Software architecture as a tree

In Rust, there are several ways to manage memory. Memory has two regions: one is called stack. Each new scope (between { and }) adds variables to the stack. Variables in the stack are reserved at once when a new scope is introduced and they are freed when the scope ends. This brings speed. Variables in the stack are also reserved contiguously, so they are more compatible to the principle of locality.

{
  var1
  var2
  { 
    var3
    var4
  }
}

The inner scope variables can’t be accessed by the outer scope, but outer scope variables can be accessed by the inner scope. When we are in the inner scope the stack contains both scope’s variables. Stack based memory management can be called table d’hote. It’s faster and simpler.

However, in order to reserve them at once, variable sizes must be known beforehand. If the compiler doesn’t know how long will an array be, it can’t reserve the array in stack. We need another method to use this indefinite variables.

The other way of obtaining memory is using heap. Heap is independent of the scope. You can reserve and fill it when you need with a size determined in run time, share it with other scopes, and free it a la carte. Rust provides several different ways to manage the memory in heap.

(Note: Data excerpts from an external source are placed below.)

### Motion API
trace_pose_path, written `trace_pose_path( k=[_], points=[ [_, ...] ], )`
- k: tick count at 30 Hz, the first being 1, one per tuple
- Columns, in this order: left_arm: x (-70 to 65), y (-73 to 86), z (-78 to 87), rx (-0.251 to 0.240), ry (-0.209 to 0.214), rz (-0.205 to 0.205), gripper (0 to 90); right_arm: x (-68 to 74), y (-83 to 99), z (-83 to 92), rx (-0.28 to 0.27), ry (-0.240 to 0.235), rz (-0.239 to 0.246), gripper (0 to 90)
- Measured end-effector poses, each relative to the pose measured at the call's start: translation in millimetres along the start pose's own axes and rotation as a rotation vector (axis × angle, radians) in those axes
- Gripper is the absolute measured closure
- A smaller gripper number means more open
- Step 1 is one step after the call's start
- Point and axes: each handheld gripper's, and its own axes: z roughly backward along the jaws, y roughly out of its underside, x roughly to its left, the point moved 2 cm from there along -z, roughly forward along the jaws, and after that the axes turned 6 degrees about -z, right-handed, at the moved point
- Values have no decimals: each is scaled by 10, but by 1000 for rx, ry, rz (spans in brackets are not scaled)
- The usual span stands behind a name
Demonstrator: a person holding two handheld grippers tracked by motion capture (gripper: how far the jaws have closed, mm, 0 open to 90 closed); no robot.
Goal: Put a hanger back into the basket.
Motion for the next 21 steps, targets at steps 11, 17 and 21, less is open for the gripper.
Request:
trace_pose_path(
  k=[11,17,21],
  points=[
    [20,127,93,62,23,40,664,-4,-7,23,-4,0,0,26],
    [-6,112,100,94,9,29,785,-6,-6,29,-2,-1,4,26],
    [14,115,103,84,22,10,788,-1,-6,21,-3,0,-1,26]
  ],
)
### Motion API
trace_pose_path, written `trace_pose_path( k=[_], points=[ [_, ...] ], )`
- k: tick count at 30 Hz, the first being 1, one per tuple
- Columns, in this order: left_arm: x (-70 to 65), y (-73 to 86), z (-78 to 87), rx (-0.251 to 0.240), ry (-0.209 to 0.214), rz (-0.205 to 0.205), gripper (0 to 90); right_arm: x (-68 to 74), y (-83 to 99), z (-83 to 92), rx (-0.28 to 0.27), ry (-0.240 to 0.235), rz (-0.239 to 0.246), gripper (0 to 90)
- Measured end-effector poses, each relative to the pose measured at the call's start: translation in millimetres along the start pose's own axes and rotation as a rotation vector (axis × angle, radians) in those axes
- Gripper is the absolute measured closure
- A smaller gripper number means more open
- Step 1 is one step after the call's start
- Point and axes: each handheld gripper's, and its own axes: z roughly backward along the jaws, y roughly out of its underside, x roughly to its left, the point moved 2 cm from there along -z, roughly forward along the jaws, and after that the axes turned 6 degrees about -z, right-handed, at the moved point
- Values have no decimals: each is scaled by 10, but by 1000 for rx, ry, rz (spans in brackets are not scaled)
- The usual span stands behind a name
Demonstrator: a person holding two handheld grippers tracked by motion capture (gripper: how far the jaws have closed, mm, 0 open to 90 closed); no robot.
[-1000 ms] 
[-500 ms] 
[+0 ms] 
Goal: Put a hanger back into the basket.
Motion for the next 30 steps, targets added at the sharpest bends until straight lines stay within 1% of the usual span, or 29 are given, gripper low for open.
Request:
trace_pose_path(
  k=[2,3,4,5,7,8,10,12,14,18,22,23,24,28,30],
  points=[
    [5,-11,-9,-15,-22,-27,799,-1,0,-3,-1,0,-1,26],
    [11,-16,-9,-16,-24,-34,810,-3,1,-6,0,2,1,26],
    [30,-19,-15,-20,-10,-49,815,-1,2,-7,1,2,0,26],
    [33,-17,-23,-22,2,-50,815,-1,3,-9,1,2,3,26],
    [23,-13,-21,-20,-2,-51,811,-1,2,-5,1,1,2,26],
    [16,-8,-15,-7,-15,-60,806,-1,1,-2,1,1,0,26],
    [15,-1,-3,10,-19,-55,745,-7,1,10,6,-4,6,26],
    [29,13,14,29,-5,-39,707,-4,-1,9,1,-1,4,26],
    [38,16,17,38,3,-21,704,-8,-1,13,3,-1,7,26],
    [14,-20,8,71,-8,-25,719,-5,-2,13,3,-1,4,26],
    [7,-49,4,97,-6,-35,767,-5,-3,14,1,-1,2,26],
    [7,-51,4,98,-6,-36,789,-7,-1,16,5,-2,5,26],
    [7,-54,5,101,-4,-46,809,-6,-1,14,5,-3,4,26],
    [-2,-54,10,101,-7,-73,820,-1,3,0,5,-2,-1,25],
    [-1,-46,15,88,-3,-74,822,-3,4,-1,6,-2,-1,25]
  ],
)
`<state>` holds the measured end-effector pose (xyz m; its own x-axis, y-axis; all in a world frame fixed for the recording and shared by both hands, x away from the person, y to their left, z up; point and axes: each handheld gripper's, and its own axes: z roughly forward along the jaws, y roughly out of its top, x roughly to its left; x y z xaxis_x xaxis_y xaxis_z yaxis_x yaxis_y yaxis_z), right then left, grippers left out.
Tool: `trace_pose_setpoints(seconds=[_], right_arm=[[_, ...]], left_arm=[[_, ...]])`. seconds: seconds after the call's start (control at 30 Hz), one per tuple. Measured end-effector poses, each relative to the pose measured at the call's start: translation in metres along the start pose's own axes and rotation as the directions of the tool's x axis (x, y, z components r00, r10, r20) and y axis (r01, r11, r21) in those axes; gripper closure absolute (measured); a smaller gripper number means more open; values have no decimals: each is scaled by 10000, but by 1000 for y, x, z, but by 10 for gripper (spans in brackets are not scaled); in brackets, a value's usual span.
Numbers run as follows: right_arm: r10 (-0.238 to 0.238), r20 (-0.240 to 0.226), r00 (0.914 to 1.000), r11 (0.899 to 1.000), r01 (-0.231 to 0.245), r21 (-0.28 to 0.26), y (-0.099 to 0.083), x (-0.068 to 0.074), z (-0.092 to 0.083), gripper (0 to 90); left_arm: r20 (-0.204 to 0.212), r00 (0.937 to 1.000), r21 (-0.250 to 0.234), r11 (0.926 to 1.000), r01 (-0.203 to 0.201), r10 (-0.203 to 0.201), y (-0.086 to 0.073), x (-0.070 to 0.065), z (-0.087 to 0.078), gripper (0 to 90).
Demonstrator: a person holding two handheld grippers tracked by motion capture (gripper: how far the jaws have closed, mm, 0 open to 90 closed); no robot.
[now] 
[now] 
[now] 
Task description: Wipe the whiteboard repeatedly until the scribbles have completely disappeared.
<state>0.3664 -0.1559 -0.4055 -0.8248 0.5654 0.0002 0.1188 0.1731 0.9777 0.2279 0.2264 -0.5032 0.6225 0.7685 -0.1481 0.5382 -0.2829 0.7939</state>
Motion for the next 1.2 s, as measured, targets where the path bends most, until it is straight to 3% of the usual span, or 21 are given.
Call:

In my experience, making the program flow as much as scoped without cross cutting memory management is a good sign. Ideally a program should have a tree like flow of execution and the number of heap allocations are minimized in this case. However, most of the modern software systems are not designed this way and memory management is not considered during the requirements. When you leave this to garbage collector, even if they do their best, it’s usually haphazard.

Ideally, when you run the program it should run a few functions, which run a few functions, which run more functions:


flowchart LR

  main--->fn1 
  main--->fn2 
  main--->fn3 
  main--->fn4 
  fn1--->fn1.1
  fn1--->fn1.2
  fn1--->fn1.3
  fn1--->fn1.4
  fn2--->fn2.1
  fn2--->fn2.2
  fn2--->fn2.3
  fn2--->fn2.4

  fn1.1-->fn1.1.1
  fn1.1-->fn1.1.2
  fn1.1-->fn1.1.3
  fn1.1-->fn1.1.4
  fn1.1-->fn1.1.5


If we adhere to this principle, building concurrent software becomes a lot easier too. If functionality and memory of fn 1.3.1 and fn 2 are completely separate, these can be run in parallel. Hence our aim in software architecture must be looking for ways to represent the problem at hand into a tree structure, both physically (for the memory) and temporally (for execution.)